Il subsiste de Platon, quand on le débarrasse de cette théorie des réalités supraterrestres, son phénoménisme et son rationalisme. Il reste l’obligation de concilier, en morale, le relativisme héraclitéen des sophistes avec la doctrine socratique des notions éternelles. Difficulté que Nietzsche ne put résoudre de la façon platonicienne. Mais il prit à Platon la position des questions, sa méthode et l’idée de sa réforme philosophique.

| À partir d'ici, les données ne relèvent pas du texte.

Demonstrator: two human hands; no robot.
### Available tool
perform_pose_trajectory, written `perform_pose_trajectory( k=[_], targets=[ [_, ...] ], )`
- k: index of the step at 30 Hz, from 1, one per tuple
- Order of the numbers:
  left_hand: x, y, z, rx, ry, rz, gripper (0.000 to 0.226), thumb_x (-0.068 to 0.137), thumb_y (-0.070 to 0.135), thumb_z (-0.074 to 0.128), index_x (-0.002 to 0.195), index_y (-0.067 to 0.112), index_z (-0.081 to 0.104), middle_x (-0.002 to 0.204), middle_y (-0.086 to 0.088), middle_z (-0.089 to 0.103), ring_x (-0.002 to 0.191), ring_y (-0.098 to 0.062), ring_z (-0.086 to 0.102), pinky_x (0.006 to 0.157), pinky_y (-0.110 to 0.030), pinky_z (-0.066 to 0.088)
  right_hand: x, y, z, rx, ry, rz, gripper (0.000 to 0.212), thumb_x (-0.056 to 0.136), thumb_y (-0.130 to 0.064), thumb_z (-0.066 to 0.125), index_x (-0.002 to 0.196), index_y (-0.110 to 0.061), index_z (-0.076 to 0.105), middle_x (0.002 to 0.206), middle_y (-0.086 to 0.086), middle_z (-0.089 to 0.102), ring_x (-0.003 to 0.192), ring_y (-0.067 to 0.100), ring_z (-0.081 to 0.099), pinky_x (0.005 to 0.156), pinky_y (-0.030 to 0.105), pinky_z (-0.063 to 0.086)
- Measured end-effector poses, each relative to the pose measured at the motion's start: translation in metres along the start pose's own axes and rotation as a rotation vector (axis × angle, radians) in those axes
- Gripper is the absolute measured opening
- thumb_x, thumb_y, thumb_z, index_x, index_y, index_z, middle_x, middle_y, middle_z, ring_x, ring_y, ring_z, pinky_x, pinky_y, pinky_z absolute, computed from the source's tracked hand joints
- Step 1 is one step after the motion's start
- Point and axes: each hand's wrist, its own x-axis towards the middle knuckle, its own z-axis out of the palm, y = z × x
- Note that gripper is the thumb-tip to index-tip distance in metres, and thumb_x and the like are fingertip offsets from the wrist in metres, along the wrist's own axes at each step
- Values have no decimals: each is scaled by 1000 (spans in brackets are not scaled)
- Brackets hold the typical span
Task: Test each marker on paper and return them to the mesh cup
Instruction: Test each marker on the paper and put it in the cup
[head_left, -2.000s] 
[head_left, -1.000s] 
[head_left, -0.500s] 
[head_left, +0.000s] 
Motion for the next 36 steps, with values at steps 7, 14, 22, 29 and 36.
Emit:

Les sophistes comparent les coutumes (νόμοι) des peuples et en tirent des conclusions sur la relativité des notions morales. Pour ces réalistes redoutables, il n’y a pas d’autre règle des mœurs que la pratique positive investie de la force et sanctionnée par l’usage. Mais comment se détermine le contenu de la morale courante ? Faut-il penser, avec le Thrasymaque de la République, que les gouvernants, ayant la force, font toujours des lois à leur avantage ; que la morale est nécessairement une tyrannie exercée sur les faibles par les forts [1] ? Mais qui donc est le plus fort ? Ceux qui légifèrent, dit Calliclès dans le Gorgias, ce sont les faibles coalisés, c’est le troupeau. Ils font les lois qui leur sont fructueuses et, en s’unissant, empêchent les forts de poursuivre l’avantage qui leur reviendrait par leur force individuelle. C’est sans doute trop dire ; mais les sophistes ont vu une réalité sociologique profonde qui rejoint le transformisme des modernes. Ce qui est

  1. Platon, République, 343, C ; 344, C ; 359, C.